Given data →
○ ○ ○ ○
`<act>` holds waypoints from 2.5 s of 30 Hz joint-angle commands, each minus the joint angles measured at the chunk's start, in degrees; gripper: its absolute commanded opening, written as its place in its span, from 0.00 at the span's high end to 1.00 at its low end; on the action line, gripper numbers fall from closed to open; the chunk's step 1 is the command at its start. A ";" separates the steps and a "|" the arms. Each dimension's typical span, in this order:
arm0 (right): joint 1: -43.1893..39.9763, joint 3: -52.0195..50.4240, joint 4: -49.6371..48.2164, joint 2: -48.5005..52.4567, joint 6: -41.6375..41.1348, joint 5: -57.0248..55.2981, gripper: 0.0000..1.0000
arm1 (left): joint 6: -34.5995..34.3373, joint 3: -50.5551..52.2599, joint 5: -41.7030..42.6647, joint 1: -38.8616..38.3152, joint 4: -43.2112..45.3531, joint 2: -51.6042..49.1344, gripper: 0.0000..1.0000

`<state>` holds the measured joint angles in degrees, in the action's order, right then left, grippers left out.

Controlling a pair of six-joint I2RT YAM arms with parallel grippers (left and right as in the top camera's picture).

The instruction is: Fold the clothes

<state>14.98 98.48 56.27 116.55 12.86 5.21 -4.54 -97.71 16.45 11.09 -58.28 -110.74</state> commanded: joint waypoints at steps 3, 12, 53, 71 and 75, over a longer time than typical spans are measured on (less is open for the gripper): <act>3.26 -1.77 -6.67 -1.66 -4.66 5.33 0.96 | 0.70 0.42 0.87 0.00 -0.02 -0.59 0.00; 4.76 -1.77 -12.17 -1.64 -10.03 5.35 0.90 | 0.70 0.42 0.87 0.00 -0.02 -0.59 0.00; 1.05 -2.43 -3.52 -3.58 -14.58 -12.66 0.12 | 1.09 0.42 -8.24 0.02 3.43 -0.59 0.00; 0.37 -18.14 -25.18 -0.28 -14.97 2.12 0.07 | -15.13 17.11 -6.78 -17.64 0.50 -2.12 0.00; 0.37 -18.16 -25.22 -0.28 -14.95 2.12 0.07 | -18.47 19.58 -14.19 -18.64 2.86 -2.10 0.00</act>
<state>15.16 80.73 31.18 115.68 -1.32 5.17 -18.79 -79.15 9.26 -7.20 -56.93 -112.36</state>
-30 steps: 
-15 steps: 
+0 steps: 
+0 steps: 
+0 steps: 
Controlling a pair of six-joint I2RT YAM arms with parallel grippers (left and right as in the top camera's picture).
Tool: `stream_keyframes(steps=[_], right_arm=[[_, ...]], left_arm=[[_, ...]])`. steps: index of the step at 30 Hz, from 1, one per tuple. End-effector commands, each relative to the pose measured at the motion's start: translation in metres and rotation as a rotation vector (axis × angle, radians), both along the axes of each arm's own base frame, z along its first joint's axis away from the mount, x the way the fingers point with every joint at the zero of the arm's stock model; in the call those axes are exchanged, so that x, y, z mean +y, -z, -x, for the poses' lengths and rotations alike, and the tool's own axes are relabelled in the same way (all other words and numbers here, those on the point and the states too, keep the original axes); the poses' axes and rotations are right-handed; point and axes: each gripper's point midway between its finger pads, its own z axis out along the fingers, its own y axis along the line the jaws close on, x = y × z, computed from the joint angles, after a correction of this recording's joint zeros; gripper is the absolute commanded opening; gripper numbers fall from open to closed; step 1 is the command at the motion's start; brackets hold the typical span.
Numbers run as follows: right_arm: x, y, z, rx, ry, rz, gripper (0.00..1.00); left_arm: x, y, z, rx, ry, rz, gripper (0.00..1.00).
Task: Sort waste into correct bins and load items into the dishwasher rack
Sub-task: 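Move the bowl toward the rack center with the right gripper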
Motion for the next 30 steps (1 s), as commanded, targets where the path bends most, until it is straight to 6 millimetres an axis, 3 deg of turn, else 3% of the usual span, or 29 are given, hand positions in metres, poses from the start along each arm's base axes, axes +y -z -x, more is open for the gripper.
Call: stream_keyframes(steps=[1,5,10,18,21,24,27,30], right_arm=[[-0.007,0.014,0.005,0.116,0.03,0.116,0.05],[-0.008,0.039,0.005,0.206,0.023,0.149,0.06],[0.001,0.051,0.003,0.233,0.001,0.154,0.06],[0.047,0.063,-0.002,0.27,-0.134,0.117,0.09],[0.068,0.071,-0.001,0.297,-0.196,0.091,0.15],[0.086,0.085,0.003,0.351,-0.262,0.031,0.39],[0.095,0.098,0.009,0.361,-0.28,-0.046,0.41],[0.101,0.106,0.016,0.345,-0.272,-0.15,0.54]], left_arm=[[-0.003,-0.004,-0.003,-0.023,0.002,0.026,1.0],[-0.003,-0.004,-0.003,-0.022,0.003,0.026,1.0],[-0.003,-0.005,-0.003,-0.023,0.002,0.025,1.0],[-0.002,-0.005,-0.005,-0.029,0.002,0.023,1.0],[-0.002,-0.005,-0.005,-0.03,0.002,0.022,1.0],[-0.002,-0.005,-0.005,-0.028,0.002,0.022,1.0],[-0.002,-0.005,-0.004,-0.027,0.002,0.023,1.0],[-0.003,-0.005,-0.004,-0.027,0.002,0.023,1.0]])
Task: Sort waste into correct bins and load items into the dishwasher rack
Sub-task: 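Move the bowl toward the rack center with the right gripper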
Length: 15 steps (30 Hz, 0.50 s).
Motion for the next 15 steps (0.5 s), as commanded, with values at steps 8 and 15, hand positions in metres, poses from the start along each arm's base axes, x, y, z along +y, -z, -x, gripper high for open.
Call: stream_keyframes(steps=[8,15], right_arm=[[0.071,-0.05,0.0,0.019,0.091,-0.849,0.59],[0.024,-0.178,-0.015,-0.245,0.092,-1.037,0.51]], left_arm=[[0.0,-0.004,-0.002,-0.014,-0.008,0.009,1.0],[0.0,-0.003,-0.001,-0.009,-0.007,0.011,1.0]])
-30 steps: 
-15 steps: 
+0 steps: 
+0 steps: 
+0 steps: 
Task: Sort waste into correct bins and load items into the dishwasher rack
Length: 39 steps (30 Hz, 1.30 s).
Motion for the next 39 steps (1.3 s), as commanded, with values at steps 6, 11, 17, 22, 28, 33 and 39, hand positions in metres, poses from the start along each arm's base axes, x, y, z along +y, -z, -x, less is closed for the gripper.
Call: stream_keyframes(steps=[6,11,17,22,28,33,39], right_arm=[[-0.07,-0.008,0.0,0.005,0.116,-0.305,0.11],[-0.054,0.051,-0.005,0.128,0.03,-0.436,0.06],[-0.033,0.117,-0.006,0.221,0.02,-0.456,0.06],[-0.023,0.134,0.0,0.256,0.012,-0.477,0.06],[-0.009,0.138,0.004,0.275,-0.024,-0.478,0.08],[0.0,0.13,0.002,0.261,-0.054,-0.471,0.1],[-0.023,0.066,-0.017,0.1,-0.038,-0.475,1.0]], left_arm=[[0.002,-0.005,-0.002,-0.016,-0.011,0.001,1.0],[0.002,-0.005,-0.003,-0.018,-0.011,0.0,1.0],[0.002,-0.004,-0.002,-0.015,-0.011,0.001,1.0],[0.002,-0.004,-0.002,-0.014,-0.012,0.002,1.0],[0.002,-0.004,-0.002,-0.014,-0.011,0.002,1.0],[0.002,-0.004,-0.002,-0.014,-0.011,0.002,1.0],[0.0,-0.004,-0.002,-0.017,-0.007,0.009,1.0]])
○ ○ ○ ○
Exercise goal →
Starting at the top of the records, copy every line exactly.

Result for this exercise →
`<act>` holds waypoints from 2.5 s of 30 Hz joint-angle commands, each minus the joint angles measured at the chunk's start, in degrees; gripper: its absolute commanded opening, written as its place in its span, from 0.00 at the span's high end to 1.00 at its low end; on the action line, gripper numbers fall from closed to open; the chunk's step 1 is the command at its start. A ";" separates the steps and a "|" the arms. Each dimension's typical span, in this order:
arm0 (right): joint 1: -43.1893..39.9763, joint 3: -52.0195..50.4240, joint 4: -49.6371..48.2164, joint 2: -48.5005..52.4567, joint 6: -41.6375..41.1348, joint 5: -57.0248..55.2981, gripper: 0.0000..1.0000
arm1 (left): joint 6: -34.5995..34.3373, joint 3: -50.5551..52.2599, joint 5: -41.7030..42.6647, joint 1: -38.8616..38.3152, joint 4: -43.2112..45.3531, joint 2: -51.6042..49.1344, gripper: 0.0000..1.0000

`<state>` holds the measured joint angles in degrees, in the action's order, right then left, grippers left out.

Controlling a pair of six-joint I2RT YAM arms with parallel grippers (left and right as in the top camera's picture).

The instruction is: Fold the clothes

<state>14.98 98.48 56.27 116.55 12.86 5.21 -4.54 -97.71 16.45 11.09 -58.28 -110.74</state> commanded: joint waypoints at steps 3, 12, 53, 71 and 75, over a longer time than typical spans are measured on (less is open for the gripper): <act>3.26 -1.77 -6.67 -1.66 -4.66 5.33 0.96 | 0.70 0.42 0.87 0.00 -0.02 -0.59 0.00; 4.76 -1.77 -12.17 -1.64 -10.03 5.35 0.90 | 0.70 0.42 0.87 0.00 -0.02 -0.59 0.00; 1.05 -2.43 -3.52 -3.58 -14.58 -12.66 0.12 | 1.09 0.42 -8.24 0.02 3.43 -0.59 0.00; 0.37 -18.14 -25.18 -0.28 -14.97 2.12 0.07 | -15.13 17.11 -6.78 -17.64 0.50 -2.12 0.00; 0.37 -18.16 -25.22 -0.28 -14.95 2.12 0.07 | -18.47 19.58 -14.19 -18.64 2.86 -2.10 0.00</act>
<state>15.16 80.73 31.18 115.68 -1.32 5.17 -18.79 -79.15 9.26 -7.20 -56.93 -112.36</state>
-30 steps: 
-15 steps: 
+0 steps: 
+0 steps: 
+0 steps: 
Controlling a pair of six-joint I2RT YAM arms with parallel grippers (left and right as in the top camera's picture).
Tool: `stream_keyframes(steps=[_], right_arm=[[_, ...]], left_arm=[[_, ...]])`. steps: index of the step at 30 Hz, from 1, one per tuple. End-effector commands, each relative to the pose measured at the motion's start: translation in metres and rotation as a rotation vector (axis × angle, radians), both along the axes of each arm's own base frame, z along its first joint's axis away from the mount, x the way the fingers point with every joint at the zero of the arm's stock model; in the call those axes are exchanged, so that x, y, z mean +y, -z, -x, for the poses' lengths and rotations alike, and the tool's own axes are relabelled in the same way (all other words and numbers here, those on the point and the states too, keep the original axes); the poses' axes and rotations are right-handed; point and axes: each gripper's point midway between its finger pads, its own z axis out along the fingers, its own y axis along the line the jaws close on, x = y × z, computed from the joint angles, after a correction of this recording's joint zeros; gripper is the absolute commanded opening; gripper numbers fall from open to closed; step 1 is the command at the motion's start; brackets hold the typical span.
Numbers run as follows: right_arm: x, y, z, rx, ry, rz, gripper (0.00..1.00); left_arm: x, y, z, rx, ry, rz, gripper (0.00..1.00).
Task: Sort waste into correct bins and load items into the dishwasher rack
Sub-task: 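Move the bowl toward the rack center with the right gripper
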Motion for the next 30 steps (1 s), as commanded, targets where the path bends most, until it is straight to 6 millimetres an axis, 3 deg of turn, else 3% of the usual span, or 29 are given, hand positions in metres, poses from the start along each arm's base axes, axes +y -z -x, more is open for the gripper.
Call: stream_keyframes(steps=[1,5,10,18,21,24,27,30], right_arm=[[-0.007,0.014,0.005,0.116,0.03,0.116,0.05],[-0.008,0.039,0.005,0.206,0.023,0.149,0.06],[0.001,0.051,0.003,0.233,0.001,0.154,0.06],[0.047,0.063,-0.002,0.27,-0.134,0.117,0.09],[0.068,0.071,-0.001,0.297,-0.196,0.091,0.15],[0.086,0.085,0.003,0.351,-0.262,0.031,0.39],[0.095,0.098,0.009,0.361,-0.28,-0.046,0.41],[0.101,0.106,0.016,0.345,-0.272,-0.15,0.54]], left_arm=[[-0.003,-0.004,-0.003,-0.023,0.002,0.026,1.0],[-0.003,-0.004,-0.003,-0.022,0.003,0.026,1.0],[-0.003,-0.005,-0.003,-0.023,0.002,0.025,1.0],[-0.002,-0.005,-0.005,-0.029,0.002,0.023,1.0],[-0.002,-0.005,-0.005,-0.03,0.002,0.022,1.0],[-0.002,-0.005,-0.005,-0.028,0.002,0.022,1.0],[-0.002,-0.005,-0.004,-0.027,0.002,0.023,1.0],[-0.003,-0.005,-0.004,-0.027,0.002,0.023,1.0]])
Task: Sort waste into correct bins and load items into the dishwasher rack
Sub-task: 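Move the bowl toward the rack center with the right gripper
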Length: 15 steps (30 Hz, 0.50 s).
Motion for the next 15 steps (0.5 s), as commanded, with values at steps 8 and 15, hand positions in metres, poses from the start along each arm's base axes, x, y, z along +y, -z, -x, gripper high for open.
Call: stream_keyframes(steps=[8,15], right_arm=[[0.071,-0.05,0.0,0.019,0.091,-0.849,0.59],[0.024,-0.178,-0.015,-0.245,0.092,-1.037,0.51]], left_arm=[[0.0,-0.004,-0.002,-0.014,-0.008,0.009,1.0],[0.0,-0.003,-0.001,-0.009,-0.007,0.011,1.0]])
-30 steps: 
-15 steps: 
+0 steps: 
+0 steps: 
+0 steps: 
Task: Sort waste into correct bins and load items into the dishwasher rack
Length: 39 steps (30 Hz, 1.30 s).
Motion for the next 39 steps (1.3 s), as commanded, with values at steps 6, 11, 17, 22, 28, 33 and 39, hand positions in metres, poses from the start along each arm's base axes, x, y, z along +y, -z, -x, less is closed for the gripper.
Call: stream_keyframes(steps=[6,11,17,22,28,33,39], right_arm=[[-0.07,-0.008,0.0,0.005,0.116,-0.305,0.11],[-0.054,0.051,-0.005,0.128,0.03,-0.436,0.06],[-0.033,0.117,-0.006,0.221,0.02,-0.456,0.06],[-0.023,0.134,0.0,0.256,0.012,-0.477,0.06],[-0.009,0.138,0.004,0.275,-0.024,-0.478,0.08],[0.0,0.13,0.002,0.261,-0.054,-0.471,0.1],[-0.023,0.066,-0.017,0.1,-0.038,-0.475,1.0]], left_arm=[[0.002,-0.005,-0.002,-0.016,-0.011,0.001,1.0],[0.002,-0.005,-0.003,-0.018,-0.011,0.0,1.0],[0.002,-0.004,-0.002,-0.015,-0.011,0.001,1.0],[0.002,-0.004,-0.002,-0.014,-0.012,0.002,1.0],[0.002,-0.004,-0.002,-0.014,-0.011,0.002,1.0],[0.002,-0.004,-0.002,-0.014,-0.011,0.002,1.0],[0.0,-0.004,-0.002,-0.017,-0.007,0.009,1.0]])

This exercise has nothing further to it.